A wide array of materials is available for surfacing a patio. The material you choose should blend with the surroundings and other materials used in the landscape, while providing the right surface for the intended use of the patio.
For an outdoor entertainment area (especially for dining), a solid, level surface, such as brick or cast pavers, is best. Flat stones, such as slate, also create an even surface. Fieldstone, due to its naturally uneven surface, will not be perfectly level.
Loose material, such as pea gravel, is not recommended for dining areas because table legs can settle unevenly into the stone. Crushed granite, however, once it is compacted, forms a surface almost as stable and firm as concrete, and water can percolate through it.

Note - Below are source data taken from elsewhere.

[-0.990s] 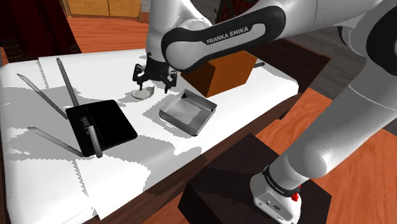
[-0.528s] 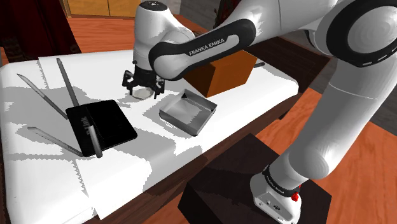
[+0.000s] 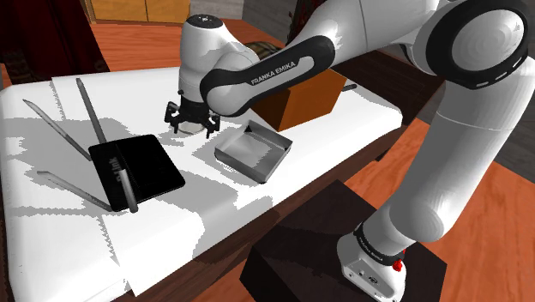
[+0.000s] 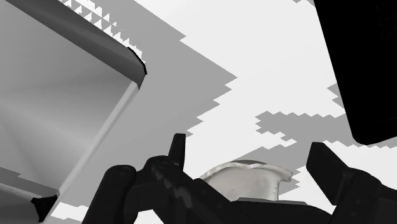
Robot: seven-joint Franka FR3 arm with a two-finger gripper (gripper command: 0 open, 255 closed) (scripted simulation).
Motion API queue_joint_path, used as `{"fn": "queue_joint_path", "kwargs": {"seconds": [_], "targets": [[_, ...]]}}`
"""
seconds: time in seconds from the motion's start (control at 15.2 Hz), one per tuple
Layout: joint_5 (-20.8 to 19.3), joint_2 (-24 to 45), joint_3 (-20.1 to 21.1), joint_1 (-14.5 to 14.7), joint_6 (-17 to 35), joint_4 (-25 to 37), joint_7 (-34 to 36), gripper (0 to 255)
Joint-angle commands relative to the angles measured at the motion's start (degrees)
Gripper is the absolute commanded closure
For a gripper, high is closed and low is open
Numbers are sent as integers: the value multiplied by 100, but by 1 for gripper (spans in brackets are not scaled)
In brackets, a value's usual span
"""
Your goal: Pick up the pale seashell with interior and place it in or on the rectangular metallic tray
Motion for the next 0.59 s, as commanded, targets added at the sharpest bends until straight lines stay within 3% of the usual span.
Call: {"fn": "queue_joint_path", "kwargs": {"seconds": [0.0, 0.13, 0.2, 0.53], "targets": [[-3, 3, -1, 1, 2, 1, 2, 0], [-2, 2, -1, 1, 1, 1, 2, 0], [-2, 2, -1, 1, 1, 1, 2, 255], [-2, 2, -1, 1, 1, 1, 2, 255]]}}
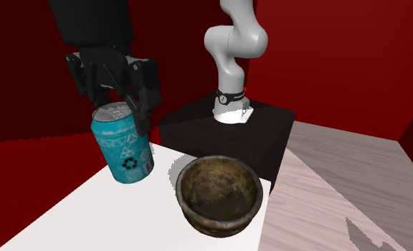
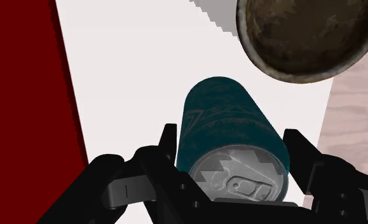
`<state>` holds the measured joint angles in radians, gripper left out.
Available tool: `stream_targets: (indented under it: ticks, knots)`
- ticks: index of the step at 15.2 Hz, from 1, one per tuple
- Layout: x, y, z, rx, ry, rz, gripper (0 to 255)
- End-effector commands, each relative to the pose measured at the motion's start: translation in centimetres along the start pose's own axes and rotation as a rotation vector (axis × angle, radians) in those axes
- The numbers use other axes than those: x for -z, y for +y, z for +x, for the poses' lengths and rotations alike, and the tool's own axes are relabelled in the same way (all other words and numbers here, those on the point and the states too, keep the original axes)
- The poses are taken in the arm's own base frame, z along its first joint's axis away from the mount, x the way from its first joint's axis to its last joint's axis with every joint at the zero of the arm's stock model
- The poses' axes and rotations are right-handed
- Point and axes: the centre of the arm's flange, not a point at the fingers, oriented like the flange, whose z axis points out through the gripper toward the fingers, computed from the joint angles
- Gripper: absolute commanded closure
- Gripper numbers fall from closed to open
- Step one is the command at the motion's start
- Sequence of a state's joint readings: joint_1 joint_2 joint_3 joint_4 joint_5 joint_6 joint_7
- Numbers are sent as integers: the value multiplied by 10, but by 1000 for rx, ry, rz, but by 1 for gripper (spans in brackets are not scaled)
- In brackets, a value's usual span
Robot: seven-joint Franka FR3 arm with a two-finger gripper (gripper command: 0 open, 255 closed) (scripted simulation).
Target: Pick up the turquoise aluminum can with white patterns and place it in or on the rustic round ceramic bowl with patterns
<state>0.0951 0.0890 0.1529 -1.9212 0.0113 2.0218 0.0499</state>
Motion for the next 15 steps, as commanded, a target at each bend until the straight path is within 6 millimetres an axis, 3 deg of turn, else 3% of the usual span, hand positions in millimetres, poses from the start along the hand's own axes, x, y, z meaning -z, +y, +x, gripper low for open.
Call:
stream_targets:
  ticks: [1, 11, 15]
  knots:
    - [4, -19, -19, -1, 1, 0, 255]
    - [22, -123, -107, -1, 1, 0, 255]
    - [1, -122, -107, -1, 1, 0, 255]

Whereas the surfacing material is largely a matter of taste and cost, the foundation upon which the material rests and how the surface is set in place are key structural considerations. The foundation determines the slope of the patio and its levelness.
Excavating a level area and putting in a gravel base topped with sand are essential parts of building any patio, whether poured as a slab of concrete or topped with pavers. Once the base is sloped and smooth, the pavers can be set in mortar or on sand.

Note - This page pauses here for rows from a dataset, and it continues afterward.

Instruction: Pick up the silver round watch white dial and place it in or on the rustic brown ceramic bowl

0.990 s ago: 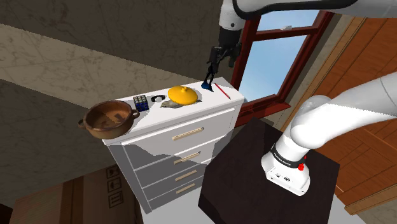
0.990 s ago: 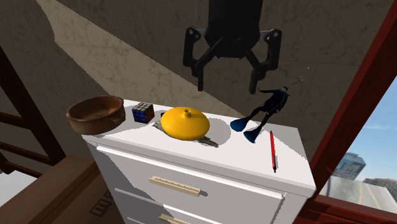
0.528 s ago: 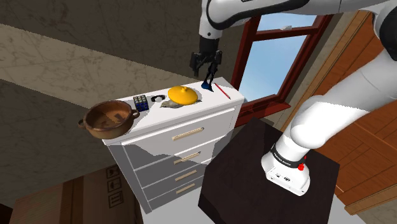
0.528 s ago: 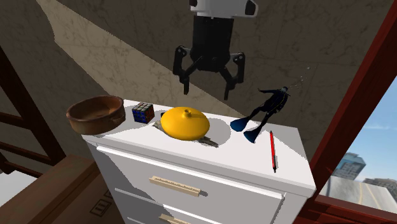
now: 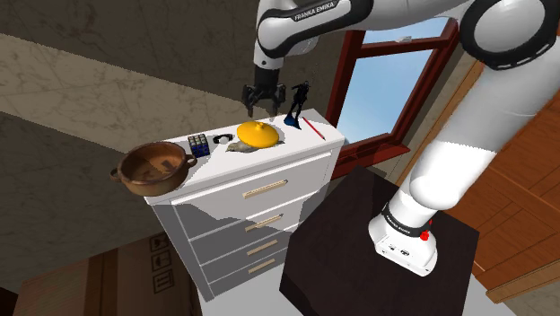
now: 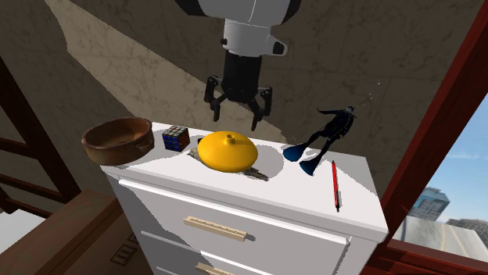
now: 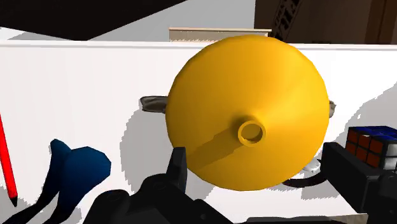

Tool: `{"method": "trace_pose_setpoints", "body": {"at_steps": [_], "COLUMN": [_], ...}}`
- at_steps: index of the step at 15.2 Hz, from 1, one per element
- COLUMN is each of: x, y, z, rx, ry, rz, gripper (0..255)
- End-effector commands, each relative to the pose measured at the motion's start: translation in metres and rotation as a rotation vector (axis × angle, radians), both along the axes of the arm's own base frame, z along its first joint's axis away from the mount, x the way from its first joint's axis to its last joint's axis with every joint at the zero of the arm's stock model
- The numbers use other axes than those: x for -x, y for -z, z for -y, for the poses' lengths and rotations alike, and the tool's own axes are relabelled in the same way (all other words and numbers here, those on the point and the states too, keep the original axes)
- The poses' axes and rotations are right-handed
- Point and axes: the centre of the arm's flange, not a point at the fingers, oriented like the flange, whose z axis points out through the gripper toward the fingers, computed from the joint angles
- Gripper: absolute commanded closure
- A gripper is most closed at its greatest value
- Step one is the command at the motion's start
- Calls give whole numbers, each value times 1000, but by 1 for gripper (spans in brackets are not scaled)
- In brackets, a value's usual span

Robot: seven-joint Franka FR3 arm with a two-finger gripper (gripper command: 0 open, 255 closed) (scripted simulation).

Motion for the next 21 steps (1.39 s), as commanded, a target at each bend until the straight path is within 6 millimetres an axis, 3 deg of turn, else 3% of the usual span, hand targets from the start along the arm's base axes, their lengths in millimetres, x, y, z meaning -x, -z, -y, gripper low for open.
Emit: {"method": "trace_pose_setpoints", "body": {"at_steps": [1,11,18,21], "x": [-22,-123,-122,-122], "y": [16,85,121,124], "z": [-2,-22,-31,-31], "rx": [-18,-101,-100,-101], "ry": [20,110,110,110], "rz": [-3,-18,-18,-18], "gripper": [0,0,0,0]}}
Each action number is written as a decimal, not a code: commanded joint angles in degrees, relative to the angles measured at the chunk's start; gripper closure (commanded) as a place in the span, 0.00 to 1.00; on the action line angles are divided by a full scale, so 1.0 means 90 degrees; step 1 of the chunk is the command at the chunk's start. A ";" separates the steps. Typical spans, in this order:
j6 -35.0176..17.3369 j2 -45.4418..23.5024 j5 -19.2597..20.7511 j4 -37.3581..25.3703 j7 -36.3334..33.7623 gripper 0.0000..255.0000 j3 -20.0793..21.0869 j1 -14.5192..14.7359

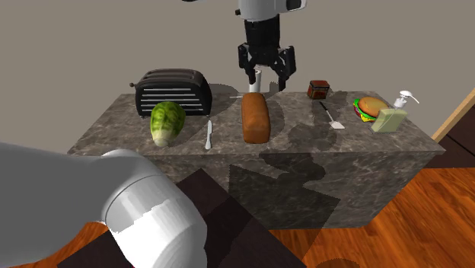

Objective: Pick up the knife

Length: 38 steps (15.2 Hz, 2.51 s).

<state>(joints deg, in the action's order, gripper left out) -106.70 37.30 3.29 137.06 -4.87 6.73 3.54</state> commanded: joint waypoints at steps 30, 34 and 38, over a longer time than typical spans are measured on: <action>-0.3875 -0.5666 0.1054 -0.0980 -0.0478 0.00 0.1595 0.1473; -0.4093 -0.6485 0.1466 -0.1426 -0.0638 0.00 0.1592 0.1817; -0.4248 -0.7283 0.1824 -0.1928 -0.0737 0.00 0.1549 0.2205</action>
<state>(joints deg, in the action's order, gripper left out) -144.55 -26.80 19.05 120.50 -11.44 20.67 22.65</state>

Sometimes the look you want involves mixing materials. Here brick and slate team up for a surface that is durable as well as eye-appealing.
Concrete is popular, easy to work with, and affordable. Dress it up with bands of brick, or enhance it with stains, stamps, or inlays.
Large fieldstones are used to create a patio that has a natural, woodland feel. Ground cover planted between the stones softens the area further.
Brick is a traditional patio paving material and comes in a wide array of styles and colors. Choose aged brick for an informal look or pristine brick red pavers for a formal setting.